I don't quite follow. You have a likely offer from the company in your home country. What makes you think it'll still be available in one month? Hiring managers aren't that generous.

As for quitting your UAE job, the first three to six months is considered the probation period during which the employee or employer can decide to sack you/quit the job without any real penalties. But read your contract carefully. Sometimes if you resign the company will hold you responsible for the visa expenses. 

From the tone of your post it sounds like you prefer the second job offer but still want to see the UAE. Sharjah isn't worth it. Go with your instincts and turn down the UAE offer once the new offer comes in.



nesta_13 said:


> Hello,
> 
> Am about to move to UAE within the next couple of days joining a company based in Sharjah.. At the same time I was accepted in a very big multinational company in my home country but at the same time am supposed to get the offer within 2 days.. My question is can I move to UAE and take the offer and in case I didn't like the offer can I quit after 1month or 2 to get the offer in my home country?! Would this put me into trouble with the employer in UAE? Can they take any action against me to prevent me from leaving the country or any penalties to pay?!!
> 
> ...


----------



## nesta_13 (Sep 12, 2013)

It will be available in one month as I have a notice period of 1 month or maybe more.. Yes exactly I am more into the second job but I have only been informed that am accepted while am supposed to take the offer on Sunday.. Still as you mentioned I want to try the UAE even if it's for 1 month. But if I decide to quit I don't want to be held responsible for paying visa or for the accommodation of the first month where I will be staying in a 5 star hotel for 1 month on their expense.. And at the same time they will take my passport as soon as I arrive so am afraid if I quit they don't give back my passport easily..


----------



## BedouGirl (Sep 15, 2011)

nesta_13 said:


> It will be available in one month as I have a notice period of 1 month or maybe more.. Yes exactly I am more into the second job but I have only been informed that am accepted while am supposed to take the offer on Sunday.. Still as you mentioned I want to try the UAE even if it's for 1 month. But if I decide to quit I don't want to be held responsible for paying visa or for the accommodation of the first month where I will be staying in a 5 star hotel for 1 month on their expense.. And at the same time they will take my passport as soon as I arrive so am afraid if I quit they don't give back my passport easily..

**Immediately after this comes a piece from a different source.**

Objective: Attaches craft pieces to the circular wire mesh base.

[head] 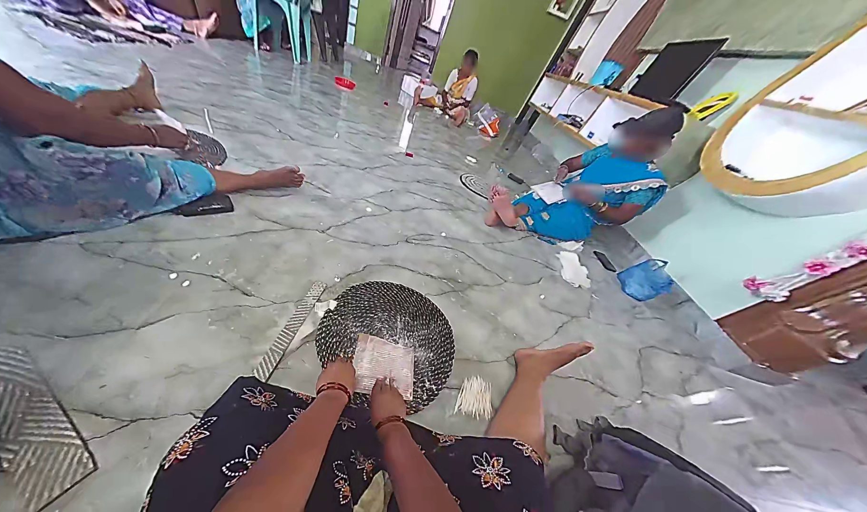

It isn't legal to hold staff passports but many companies still do it, particularly if the staff member handles money. Your passport has to be handed over for the visa process and that can take up to a month to finalise. Personally, I wouldn't do it. It's not fair to the company to spend that money on processing your visa and then you resign so quickly. In fact, I would say it's quite unethical to do that. Also, Sharjah is not really a place to 'experience' the UAE. If the other job is better, stick with that. Do the job, gain more experience and think about coming here a few years down the line.


----------



## nesta_13 (Sep 12, 2013)

agree it's unethical somehow but till this moment I didn't take the offer from the other company and am expecting to have by Monday while am supposed to be traveling to UAE Saturday 19th.. So I don't want to lose this job unless am sure I have a good offer from the second company.. 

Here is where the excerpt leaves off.